__Problem to work on__
Only the number is needed: the count of lines in the records with the word "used".

((

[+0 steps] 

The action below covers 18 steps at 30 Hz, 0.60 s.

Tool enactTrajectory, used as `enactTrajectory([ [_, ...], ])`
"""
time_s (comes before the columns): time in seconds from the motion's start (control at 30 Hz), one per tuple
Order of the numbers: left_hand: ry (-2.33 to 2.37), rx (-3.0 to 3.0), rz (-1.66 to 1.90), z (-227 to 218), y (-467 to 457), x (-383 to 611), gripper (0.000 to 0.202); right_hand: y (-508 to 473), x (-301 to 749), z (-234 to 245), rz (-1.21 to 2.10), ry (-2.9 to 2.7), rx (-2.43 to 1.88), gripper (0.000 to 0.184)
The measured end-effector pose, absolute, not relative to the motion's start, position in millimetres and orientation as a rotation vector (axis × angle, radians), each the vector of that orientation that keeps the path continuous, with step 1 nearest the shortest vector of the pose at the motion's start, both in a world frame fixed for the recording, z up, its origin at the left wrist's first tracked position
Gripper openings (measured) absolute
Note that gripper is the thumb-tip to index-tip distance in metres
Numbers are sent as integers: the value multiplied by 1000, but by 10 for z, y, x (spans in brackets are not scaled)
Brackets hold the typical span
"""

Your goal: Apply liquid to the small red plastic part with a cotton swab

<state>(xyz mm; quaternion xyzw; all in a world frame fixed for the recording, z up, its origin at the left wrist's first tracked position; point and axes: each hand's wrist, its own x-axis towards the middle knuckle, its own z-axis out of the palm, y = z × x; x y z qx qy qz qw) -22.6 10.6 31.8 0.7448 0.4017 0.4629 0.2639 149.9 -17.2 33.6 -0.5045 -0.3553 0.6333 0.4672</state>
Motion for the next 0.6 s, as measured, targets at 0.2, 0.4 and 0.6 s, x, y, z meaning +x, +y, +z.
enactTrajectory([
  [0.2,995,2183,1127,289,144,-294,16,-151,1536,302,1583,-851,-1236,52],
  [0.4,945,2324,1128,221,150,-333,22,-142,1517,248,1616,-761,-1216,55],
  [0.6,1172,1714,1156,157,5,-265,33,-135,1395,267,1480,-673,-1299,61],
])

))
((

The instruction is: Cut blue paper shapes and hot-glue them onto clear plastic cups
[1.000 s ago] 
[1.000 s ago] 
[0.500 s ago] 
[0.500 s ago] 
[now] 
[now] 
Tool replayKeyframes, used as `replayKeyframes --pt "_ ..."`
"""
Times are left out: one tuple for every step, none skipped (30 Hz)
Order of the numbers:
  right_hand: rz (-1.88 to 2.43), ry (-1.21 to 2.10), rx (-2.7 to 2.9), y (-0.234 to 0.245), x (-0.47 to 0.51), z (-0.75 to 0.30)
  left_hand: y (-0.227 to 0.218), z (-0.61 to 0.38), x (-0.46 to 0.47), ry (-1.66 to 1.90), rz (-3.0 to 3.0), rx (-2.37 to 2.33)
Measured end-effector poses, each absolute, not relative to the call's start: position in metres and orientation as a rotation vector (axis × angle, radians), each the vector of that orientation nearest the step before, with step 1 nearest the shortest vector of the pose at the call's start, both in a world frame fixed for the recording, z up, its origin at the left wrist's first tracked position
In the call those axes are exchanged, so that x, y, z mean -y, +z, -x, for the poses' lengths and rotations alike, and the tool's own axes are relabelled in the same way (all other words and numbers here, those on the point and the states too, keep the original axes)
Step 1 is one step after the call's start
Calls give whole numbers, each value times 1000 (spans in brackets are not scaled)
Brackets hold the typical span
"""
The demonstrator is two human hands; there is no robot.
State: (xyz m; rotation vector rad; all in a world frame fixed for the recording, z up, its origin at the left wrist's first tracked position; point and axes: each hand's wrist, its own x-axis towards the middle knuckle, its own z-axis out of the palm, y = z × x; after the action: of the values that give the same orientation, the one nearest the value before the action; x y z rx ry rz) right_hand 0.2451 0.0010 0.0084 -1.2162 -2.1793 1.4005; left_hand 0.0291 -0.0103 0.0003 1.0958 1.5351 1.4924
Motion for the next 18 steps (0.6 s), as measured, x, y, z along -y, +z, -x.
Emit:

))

__Result of this task__
2